Op 11 juli 2024 heeft de Rechtbank Midden-Nederland, zitting houdende in de wrakingskamer, uitspraak gedaan in een wrakingszaak. Het wrakingsverzoek was ingediend door een verzoeker uit België tegen de rechter-commissaris mr. E.J.W. Verhaagh. De verzoeker stelde dat de rechter-commissaris een Europees aanhoudingsbevel had uitgevaardigd zonder relevante argumenten en dat er niet adequaat gereageerd werd op zijn informatieverzoeken. Tevens had de verzoeker verzocht om gehoord te worden, maar dit was niet gebeurd.
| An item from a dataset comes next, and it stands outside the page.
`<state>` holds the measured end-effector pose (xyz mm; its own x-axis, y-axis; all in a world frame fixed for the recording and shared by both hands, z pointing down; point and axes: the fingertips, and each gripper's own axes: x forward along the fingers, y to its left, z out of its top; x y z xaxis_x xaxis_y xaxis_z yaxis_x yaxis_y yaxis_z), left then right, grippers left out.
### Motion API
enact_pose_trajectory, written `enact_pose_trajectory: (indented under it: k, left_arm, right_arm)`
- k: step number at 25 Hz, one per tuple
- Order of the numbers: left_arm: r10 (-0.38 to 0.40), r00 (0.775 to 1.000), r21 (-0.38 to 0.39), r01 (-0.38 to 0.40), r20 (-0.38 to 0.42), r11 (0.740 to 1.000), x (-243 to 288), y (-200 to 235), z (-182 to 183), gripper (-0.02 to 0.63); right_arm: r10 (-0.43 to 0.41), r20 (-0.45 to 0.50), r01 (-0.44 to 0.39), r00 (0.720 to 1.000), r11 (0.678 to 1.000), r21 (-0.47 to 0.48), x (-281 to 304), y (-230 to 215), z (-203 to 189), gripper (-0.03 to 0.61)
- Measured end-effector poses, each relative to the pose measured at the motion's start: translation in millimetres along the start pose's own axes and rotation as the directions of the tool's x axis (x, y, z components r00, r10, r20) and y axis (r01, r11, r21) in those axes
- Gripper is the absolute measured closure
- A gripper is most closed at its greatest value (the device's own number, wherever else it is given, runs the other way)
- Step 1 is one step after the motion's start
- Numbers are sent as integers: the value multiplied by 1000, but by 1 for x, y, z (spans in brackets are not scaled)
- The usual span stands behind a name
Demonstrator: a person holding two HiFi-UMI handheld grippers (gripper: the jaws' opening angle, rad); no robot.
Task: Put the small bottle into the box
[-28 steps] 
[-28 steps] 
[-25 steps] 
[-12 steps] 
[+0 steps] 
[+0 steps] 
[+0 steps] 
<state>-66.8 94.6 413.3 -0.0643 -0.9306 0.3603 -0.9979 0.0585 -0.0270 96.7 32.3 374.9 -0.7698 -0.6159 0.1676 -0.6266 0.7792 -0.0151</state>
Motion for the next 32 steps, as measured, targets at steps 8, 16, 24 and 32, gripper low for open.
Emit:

De rechter-commissaris had in haar schriftelijke reactie aangegeven dat de gronden van het wrakingsverzoek betrekking hadden op haar procesbeslissingen, welke volgens haar geen grond voor wraking konden vormen.
De wrakingskamer oordeelde dat de gronden van verzoeker niet objectief gerechtvaardigd waren. De beslissing tot het uitvaardigen van het EAB werd beschouwd als een rechterlijke beslissing en kon niet als grond voor wraking dienen. De wrakingskamer benadrukte dat de rechter onpartijdig wordt geacht, tenzij het tegendeel vaststaat. De motivering van de rechter-commissaris werd niet als onbegrijpelijk of ontoereikend beoordeeld, en de wrakingskamer concludeerde dat er geen objectief gerechtvaardigde vrees voor vooringenomenheid bestond.
Uiteindelijk verklaarde de wrakingskamer het verzoek tot wraking ongegrond en droeg de griffier op om deze beslissing aan alle betrokken partijen te sturen. De procedure van de verzoeker met parketnummer 16/275488-23 moet worden voortgezet in de stand waarin deze zich bevond op het moment van de schorsing vanwege het wrakingsverzoek. Tegen deze beslissing staat geen rechtsmiddel open.